Exercise description: Using the material that follows, output exactly the lines from the one containing "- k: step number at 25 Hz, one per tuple" through the one containing "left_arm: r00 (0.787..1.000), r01", with both ends kept.

The data:

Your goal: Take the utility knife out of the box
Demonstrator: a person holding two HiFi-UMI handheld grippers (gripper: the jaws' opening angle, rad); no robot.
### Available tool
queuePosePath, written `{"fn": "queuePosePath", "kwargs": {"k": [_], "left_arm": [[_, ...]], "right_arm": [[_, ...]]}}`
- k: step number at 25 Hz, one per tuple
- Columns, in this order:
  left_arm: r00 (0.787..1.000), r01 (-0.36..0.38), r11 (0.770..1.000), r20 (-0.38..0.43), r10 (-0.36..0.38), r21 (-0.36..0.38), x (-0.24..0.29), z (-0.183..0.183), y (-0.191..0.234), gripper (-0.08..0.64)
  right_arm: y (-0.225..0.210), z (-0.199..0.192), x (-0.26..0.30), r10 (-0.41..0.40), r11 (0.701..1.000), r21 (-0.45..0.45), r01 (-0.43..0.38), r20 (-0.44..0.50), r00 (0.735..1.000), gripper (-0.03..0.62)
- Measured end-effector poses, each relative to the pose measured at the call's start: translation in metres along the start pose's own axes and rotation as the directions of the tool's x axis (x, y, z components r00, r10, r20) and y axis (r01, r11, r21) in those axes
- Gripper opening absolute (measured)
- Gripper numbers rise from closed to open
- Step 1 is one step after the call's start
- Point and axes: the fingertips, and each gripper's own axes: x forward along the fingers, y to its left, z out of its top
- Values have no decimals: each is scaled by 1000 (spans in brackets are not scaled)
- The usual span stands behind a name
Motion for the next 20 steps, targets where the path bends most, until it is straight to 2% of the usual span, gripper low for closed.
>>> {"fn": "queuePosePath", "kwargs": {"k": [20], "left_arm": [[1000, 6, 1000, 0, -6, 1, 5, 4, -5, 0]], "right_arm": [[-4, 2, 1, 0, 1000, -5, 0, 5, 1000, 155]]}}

Solution to the exercise:
- k: step number at 25 Hz, one per tuple
- Columns, in this order:
  left_arm: r00 (0.787..1.000), r01 (-0.36..0.38), r11 (0.770..1.000), r20 (-0.38..0.43), r10 (-0.36..0.38), r21 (-0.36..0.38), x (-0.24..0.29), z (-0.183..0.183), y (-0.191..0.234), gripper (-0.08..0.64)

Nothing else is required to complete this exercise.